To ensure Paramedic Services personnel are aware of their responsibility to make every reasonable effort to facilitate treatment and transportation of patients, and to ensure that the Standard is met when processing the refusal of care.
 

APPLICATION
  • Paramedics
  • Paramedic Superintendents
     

PROCEDURE

Where any patient refuses care, or refuses transportation following provision of care by Manitoulin-Sudbury DSB Paramedic Services, the Aid to Capacity section of the ePCR shall be completed, confirming the ability of the patient to fully understand their decision to refuse care/transportation. Age is not a limiting factor when determining a patient’s capacity to understand their decision regarding care and transportation.

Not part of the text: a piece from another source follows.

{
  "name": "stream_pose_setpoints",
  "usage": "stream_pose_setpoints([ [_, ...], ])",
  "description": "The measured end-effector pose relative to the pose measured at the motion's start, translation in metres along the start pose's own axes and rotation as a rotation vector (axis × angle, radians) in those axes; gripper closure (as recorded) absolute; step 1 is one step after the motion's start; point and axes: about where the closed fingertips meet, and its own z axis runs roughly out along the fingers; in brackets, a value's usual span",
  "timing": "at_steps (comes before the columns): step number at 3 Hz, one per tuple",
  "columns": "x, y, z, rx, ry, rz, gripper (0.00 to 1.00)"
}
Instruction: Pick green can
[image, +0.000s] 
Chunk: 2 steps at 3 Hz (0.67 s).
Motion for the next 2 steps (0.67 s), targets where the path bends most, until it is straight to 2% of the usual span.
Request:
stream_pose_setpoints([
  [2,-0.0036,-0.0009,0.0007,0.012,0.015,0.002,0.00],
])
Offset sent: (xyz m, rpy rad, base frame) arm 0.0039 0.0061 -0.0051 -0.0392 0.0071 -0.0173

If any patient has refused transportation to a medical facility, Paramedics shall endeavour to ensure the patient is left with a responsible person, and that direction is provided should the patient change their position on transportation. 

Where the Aid to Capacity has been completed, the Refusal of Service section of the ePCR shall be completed and signed by the patient/substitute decision maker and a witness where available. Additionally, all attending Paramedics shall sign the ePCR.

Paramedic shall detail the rationale for the refusal of specific care, or transportation in the remarks section of the ePCR.

Where any patient does not successfully complete the Aid to Capacity, or where Paramedics’ reasonably believe the patient condition will deteriorate, personnel may access Police Services, or the Base Hospital Physician. In such instances, paramedics shall complete and submit an Incident Report.